Machines and moving structures
Complete designs for moving structures and demanding tools, with code and certification requirements
Huygens Engineers integrates mechanical design with sensor choices, actuation, thermal design, sealing aspects and fluid interaction. We often work in multidisciplinary teams with clients, knowledge institutes and suppliers. Huygens Engineers provides complete designs for moving structures and demanding tools, often with code and certification requirements. 3D modelling, 2D machine prints, analysis and documentation are all done in house.
“From concept design to technical specification, detailed design to a first prototype"
Special welding tool for UHMWPE
For the welding of UHMWPE for a specific application, Huygens Engineers developed an assembly method and designed a mobile welder that involves very little labour. An extensive process was initiated for the preliminary design, and the strength distribution of the realised welds was carefully mapped.
Prestressing of cutting blades for plastic modules
Huygens Engineers designed a cutting machine for plastic modules. This machine uses various blades with very thin blades (with thicknesses of only 0.6 mm on average) in order to cut the plastic cleanly without material breakage. To prevent buckling of the thin steel, the blades are pre-stressed using a specialised holder. A very strong frame was required to position and clamp the blades. A pre-stress of 30 kN combined with a clamping tension of 300 kN causes the cutting force to reach an impressive 10 kN. The holder has five blades of various sizes, each with a different pre-stress. The blades are tightly prestressed and clamped using bolts. The prestressing tool is designed according to the poka-yoke principle: each part can only be inserted in one way, and all bolts can be tightened to the proper torque with a conventional torque wrench.
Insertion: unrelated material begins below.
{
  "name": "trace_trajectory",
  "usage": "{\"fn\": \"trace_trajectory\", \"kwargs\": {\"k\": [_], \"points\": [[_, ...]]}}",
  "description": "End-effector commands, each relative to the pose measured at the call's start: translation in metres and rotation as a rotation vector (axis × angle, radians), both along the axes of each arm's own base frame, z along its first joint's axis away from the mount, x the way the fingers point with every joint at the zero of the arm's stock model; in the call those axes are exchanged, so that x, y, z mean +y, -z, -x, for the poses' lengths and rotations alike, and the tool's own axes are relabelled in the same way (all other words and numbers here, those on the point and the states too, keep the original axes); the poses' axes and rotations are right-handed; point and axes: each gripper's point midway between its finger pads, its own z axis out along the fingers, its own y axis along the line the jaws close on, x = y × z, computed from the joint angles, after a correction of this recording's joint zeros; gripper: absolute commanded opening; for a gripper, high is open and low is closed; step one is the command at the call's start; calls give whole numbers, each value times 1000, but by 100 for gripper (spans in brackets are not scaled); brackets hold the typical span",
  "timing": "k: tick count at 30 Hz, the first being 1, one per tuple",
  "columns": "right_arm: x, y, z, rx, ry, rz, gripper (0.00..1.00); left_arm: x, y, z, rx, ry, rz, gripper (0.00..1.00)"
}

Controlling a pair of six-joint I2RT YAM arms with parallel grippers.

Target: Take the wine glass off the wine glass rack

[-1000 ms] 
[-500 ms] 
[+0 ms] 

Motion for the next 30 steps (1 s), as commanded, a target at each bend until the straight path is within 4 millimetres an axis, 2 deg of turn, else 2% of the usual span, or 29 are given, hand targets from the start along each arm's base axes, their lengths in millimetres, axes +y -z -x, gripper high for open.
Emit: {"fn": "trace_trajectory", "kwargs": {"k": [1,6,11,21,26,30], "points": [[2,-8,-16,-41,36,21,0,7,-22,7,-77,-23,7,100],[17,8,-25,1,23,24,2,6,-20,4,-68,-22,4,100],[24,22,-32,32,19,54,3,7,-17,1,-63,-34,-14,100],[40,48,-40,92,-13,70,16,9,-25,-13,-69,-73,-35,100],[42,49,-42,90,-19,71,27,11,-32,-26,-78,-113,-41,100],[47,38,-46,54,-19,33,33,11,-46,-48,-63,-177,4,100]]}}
For the tidal turbines in the Afsluitdijk, Huygens Engineers designed a steel suspension structure. The construction could not be anchored in the existing, brick structure. We had to spread the forces to meet the local maximum pressure requirements of Rijkswaterstaat. As the turbines cause irregular loads, related to the rotational speed, their natural frequency plays an important part in the design of the frame.
The client also wanted to investigate the damping phenomena caused by the water, for which they needed to be able to adjust the natural frequency of the suspension structure. We were able to vary the stiffness and therefore also the natural frequency thanks to a modular approach to the structure. Huygens Engineers carried out the entire project, from concept design to delivery. We converted the design into 2D working drawings, sought and instructed suppliers for the hydraulics of the construction and were involved in the production process and installation.
Mobile hoisting and maintenance tool for tidal turbines
A mobile handling and maintenance access tool was sought for the tidal turbines at the Oosterschel-dekering. These are 15-tonne turbines suspended beneath a site road and must be accessible for periodic maintenance work. In extreme cases, the turbines also require transport to a workshop. The space between the concrete elements makes it possible to get next to the turbines via a metal structure from a concrete upper beam. However, this same tight space also imposes significant limitations on the maximum size of the metal beams of the mobile hoisting structure.
For this, Huygens Engineers created the concept and detailed design for a foldable tool that can reach, hoist and transport the turbines. This metal tool is compact enough to be transported by a single truck. As the local force on the concrete structures during the hoisting must remain within specific limits, the tool rests on the arm and suspension structure of the turbine on one side and on the upper side of the concrete structure on the other side. The turbine can be lifted using a winch and pulleys attached to an overhead beam of the tool.
The structure was designed in compliance with the EN codes for cranes. All requirements for tension levels and safety factors were met. We validated the structure via FEM in various load scenarios to demonstrate that it meets safety requirements. In addition, after careful consideration for ease of use, we worked out the design into workshop drawings. The tool can be stored in the hall of the workshop.